Hmiss (حميص) or ifelfel, meaning "chilli pepper" in Kabylia, or felfla and chlita in the region of Oran, is a traditional Algerian salad made from grilled peppers and tomatoes, chopped, mixed and seasoned with olive oil. The word "hmiss" means sauté in Algerian Arabic, because the vegetables have to be sautéd after grilling.

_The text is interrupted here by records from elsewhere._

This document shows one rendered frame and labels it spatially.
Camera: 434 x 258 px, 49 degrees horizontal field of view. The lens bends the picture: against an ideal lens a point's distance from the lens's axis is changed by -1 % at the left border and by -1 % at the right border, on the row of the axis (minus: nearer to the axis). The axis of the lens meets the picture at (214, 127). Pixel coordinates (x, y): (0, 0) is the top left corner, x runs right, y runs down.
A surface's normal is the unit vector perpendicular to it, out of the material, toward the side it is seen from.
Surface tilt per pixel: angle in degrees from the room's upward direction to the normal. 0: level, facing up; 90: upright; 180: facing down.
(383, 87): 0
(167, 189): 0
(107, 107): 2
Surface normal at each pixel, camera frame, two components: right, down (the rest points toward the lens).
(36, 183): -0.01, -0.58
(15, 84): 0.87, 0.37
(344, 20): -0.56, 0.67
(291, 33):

In 1975, French chef and author Marcell Boulestin labeled hmiss in his 'Boulestin's Round-the-year Cookbook' simply as the Algerian salad.

== Description ==
Hmiss is prepared everywhere in Algeria, with small differences from one region to another. Thus, in eastern Algeria, it is prepared with garlic, tomatoes and grilled peppers. It is cooked by putting the garlic, the chopped tomatoes and the oil in a frying pan for a few minutes, adding the peppers and crushing everything in a wooden mortar (the mehras). It is then served on a plate.

This entry is accompanied by aghroum or kesra bread. In Kabylia, it is prepared with the same vegetables, then seasoned with olive oil, sometimes beaten eggs are added at the end, mixed and left to cook very slowly. In Tlemcen, it is prepared with olive oil, peppers, tomatoes, garlic, eggs, coriander and it is flavored with caraway.